- MATERIAL SHOWN

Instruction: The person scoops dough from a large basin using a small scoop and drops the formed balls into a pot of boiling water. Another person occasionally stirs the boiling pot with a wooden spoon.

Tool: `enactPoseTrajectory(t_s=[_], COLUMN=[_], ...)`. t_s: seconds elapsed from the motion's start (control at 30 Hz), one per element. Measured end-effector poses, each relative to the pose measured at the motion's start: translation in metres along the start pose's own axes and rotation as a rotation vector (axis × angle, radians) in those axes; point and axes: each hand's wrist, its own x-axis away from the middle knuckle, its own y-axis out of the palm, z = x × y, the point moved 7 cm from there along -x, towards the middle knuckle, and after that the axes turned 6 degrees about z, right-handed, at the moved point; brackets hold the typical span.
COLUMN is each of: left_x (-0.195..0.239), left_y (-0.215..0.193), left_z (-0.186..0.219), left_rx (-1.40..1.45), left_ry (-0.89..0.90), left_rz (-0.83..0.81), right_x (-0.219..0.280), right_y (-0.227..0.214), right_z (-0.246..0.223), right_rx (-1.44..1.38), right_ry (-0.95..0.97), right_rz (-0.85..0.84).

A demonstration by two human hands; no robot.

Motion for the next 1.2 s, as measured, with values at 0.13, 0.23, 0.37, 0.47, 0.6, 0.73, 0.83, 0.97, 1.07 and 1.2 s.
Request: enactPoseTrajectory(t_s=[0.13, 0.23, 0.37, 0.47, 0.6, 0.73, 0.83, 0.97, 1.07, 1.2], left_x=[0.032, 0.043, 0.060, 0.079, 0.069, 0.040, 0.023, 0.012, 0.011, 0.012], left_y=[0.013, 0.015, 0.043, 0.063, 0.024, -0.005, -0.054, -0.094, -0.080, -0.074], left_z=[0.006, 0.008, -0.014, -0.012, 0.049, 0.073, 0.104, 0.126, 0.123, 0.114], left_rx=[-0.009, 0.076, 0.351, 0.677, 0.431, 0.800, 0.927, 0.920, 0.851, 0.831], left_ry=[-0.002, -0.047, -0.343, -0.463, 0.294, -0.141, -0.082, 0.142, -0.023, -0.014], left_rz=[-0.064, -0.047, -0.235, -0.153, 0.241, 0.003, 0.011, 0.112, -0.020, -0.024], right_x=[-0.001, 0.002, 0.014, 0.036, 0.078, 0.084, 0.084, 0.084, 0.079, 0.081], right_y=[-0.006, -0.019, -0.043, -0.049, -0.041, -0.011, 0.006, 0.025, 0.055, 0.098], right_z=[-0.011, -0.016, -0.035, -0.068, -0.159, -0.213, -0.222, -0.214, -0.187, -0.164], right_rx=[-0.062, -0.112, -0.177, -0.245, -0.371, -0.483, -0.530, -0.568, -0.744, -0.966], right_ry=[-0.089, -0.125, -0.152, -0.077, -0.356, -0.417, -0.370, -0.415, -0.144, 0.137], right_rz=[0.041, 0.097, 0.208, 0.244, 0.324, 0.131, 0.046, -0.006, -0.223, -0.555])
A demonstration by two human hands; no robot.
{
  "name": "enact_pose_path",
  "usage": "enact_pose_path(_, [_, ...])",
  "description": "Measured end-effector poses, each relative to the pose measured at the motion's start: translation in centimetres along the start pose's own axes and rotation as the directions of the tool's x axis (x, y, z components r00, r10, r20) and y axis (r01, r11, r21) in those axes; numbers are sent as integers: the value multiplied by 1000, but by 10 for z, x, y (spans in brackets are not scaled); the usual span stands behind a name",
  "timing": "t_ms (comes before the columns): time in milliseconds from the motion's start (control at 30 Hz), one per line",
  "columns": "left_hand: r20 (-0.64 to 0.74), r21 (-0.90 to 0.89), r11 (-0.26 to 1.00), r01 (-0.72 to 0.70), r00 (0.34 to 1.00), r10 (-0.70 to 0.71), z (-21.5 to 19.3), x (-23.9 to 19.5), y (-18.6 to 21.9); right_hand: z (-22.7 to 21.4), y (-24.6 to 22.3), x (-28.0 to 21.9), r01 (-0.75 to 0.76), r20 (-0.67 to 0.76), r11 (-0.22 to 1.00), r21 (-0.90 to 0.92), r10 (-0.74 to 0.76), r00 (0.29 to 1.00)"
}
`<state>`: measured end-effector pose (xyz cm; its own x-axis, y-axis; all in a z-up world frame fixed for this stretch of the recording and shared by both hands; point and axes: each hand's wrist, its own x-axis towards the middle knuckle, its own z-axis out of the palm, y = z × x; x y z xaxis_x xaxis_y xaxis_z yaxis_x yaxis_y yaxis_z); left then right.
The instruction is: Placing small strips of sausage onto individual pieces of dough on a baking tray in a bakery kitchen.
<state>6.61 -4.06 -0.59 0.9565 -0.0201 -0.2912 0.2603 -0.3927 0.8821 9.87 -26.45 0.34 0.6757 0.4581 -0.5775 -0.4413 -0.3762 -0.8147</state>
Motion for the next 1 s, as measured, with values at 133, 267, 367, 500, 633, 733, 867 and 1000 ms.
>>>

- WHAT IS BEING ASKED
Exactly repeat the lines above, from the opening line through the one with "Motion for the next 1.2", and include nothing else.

- RESPONSE
Instruction: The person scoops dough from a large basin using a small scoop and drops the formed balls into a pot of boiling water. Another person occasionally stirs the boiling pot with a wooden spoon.

Tool: `enactPoseTrajectory(t_s=[_], COLUMN=[_], ...)`. t_s: seconds elapsed from the motion's start (control at 30 Hz), one per element. Measured end-effector poses, each relative to the pose measured at the motion's start: translation in metres along the start pose's own axes and rotation as a rotation vector (axis × angle, radians) in those axes; point and axes: each hand's wrist, its own x-axis away from the middle knuckle, its own y-axis out of the palm, z = x × y, the point moved 7 cm from there along -x, towards the middle knuckle, and after that the axes turned 6 degrees about z, right-handed, at the moved point; brackets hold the typical span.
COLUMN is each of: left_x (-0.195..0.239), left_y (-0.215..0.193), left_z (-0.186..0.219), left_rx (-1.40..1.45), left_ry (-0.89..0.90), left_rz (-0.83..0.81), right_x (-0.219..0.280), right_y (-0.227..0.214), right_z (-0.246..0.223), right_rx (-1.44..1.38), right_ry (-0.95..0.97), right_rz (-0.85..0.84).

A demonstration by two human hands; no robot.

Motion for the next 1.2 s, as measured, with values at 0.13, 0.23, 0.37, 0.47, 0.6, 0.73, 0.83, 0.97, 1.07 and 1.2 s.

This answer requires nothing more.